**EXERCISE REQUIREMENTS**. Using the material below, print the line that contains "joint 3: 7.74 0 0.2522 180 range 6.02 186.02", the line that contains "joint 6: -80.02", and every line in between, exactly and nothing else.

(PROVIDED MATERIAL begins)

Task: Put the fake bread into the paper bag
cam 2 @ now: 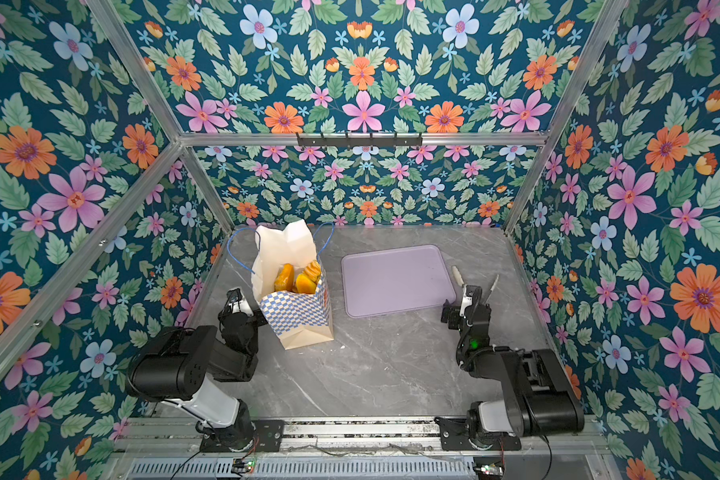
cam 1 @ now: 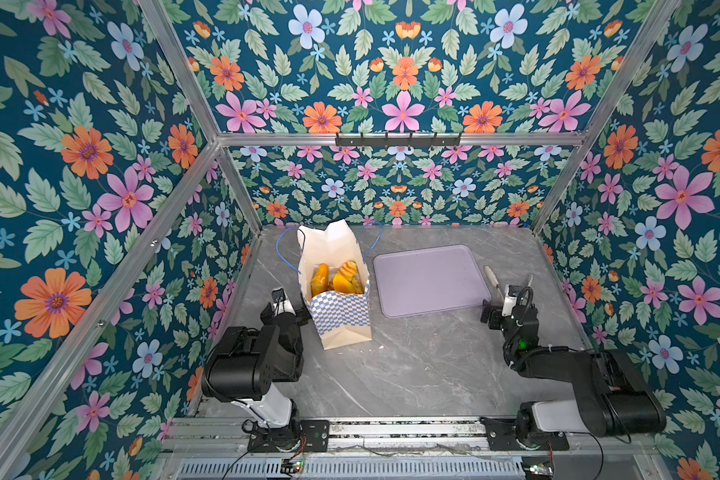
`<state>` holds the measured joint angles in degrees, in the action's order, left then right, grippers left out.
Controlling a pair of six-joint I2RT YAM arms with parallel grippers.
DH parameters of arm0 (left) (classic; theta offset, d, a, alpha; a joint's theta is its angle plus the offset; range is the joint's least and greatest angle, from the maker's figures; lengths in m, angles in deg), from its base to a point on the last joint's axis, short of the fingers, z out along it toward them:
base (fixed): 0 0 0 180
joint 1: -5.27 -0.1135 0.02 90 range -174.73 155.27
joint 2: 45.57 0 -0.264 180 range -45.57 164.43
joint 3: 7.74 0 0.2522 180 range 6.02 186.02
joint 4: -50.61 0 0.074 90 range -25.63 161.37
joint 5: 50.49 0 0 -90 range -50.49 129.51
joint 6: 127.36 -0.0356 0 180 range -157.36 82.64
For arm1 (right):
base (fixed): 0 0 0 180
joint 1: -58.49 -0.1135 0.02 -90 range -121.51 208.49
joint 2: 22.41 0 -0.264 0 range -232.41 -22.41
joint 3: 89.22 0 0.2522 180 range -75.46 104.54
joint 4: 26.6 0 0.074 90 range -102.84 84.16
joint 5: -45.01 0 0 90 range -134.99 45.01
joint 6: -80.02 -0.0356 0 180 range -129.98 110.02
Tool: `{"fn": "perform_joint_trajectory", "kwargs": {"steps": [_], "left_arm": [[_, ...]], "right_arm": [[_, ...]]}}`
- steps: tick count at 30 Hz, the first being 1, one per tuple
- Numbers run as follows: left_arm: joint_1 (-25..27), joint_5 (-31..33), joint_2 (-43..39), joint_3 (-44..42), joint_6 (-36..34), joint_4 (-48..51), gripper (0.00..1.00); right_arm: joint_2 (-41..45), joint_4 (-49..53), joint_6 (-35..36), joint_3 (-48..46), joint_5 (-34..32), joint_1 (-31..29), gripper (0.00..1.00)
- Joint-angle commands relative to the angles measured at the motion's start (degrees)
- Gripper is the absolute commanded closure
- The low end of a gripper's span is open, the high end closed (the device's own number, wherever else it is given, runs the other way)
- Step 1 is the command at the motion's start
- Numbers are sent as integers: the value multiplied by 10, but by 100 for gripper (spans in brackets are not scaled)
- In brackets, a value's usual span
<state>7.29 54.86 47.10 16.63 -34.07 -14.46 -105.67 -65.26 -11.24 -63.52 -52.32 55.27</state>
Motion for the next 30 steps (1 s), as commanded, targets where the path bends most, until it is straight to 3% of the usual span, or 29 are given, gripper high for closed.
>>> {"fn": "perform_joint_trajectory", "kwargs": {"steps": [1, 2, 8, 30], "left_arm": [[-3, -18, -4, 27, -4, 26, 0], [-5, -24, -1, 48, -4, 56, 0], [-4, -22, 0, 46, -14, 44, 0], [-4, -68, -1, 56, -31, 68, 0]], "right_arm": [[20, -4, 8, 34, 28, 11, 1], [6, -4, -2, 49, 66, 34, 1], [12, 40, -18, 65, 68, 46, 1], [8, 27, -17, 62, 67, 46, 1]]}}
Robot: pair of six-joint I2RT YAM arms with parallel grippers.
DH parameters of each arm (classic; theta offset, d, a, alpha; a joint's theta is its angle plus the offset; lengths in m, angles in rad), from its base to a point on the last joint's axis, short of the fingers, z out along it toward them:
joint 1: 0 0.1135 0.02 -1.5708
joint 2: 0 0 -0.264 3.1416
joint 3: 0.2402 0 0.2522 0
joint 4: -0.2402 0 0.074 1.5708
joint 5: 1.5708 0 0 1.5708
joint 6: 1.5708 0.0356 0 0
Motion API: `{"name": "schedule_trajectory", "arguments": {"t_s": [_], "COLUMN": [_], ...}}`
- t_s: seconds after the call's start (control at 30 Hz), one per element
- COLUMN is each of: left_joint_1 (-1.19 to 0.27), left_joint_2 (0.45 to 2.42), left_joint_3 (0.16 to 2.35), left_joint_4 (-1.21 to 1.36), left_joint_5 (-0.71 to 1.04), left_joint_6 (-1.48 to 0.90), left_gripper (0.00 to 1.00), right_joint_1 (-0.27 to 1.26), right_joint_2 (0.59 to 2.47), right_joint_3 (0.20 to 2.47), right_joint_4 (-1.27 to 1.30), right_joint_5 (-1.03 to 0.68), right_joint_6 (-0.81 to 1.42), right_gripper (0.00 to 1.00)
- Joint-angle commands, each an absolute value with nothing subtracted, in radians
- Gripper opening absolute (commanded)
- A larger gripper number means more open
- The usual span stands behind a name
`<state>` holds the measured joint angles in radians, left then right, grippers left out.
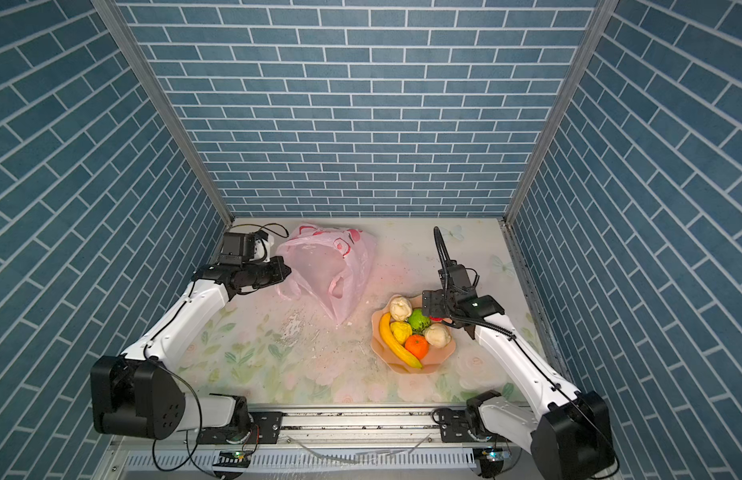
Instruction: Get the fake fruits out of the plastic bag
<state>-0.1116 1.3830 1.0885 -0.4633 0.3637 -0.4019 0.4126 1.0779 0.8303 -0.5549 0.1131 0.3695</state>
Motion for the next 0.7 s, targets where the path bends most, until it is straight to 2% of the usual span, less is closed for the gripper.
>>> {"name": "schedule_trajectory", "arguments": {"t_s": [0.0, 0.3, 0.47, 0.53, 0.67], "left_joint_1": [-0.118, -0.167, -0.183, -0.182, -0.183], "left_joint_2": [1.415, 1.562, 1.63, 1.65, 1.658], "left_joint_3": [1.133, 1.23, 1.277, 1.295, 1.32], "left_joint_4": [-0.415, -0.273, -0.229, -0.229, -0.265], "left_joint_5": [0.349, 0.29, 0.266, 0.26, 0.245], "left_joint_6": [-0.434, -0.52, -0.528, -0.522, -0.493], "left_gripper": [0.09, 0.09, 0.15, 0.22, 0.53], "right_joint_1": [0.408, 0.408, 0.408, 0.408, 0.409], "right_joint_2": [1.017, 0.922, 0.893, 0.886, 0.874], "right_joint_3": [0.857, 0.832, 0.82, 0.814, 0.803], "right_joint_4": [-0.589, -0.611, -0.605, -0.6, -0.593], "right_joint_5": [0.139, 0.149, 0.158, 0.161, 0.164], "right_joint_6": [0.369, 0.359, 0.359, 0.362, 0.364], "right_gripper": [0.96, 0.96, 0.96, 0.96, 0.97]}}
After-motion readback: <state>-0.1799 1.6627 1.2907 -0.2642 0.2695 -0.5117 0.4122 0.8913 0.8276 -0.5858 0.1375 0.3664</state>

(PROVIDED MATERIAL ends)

**SOLVED PROBLEM**.
joint 3: 7.74 0 0.2522 180 range 6.02 186.02
joint 4: -50.61 0 0.074 90 range -25.63 161.37
joint 5: 50.49 0 0 -90 range -50.49 129.51
joint 6: 127.36 -0.0356 0 180 range -157.36 82.64
For arm1 (right):
base (fixed): 0 0 0 180
joint 1: -58.49 -0.1135 0.02 -90 range -121.51 208.49
joint 2: 22.41 0 -0.264 0 range -232.41 -22.41
joint 3: 89.22 0 0.2522 180 range -75.46 104.54
joint 4: 26.6 0 0.074 90 range -102.84 84.16
joint 5: -45.01 0 0 90 range -134.99 45.01
joint 6: -80.02 -0.0356 0 180 range -129.98 110.02

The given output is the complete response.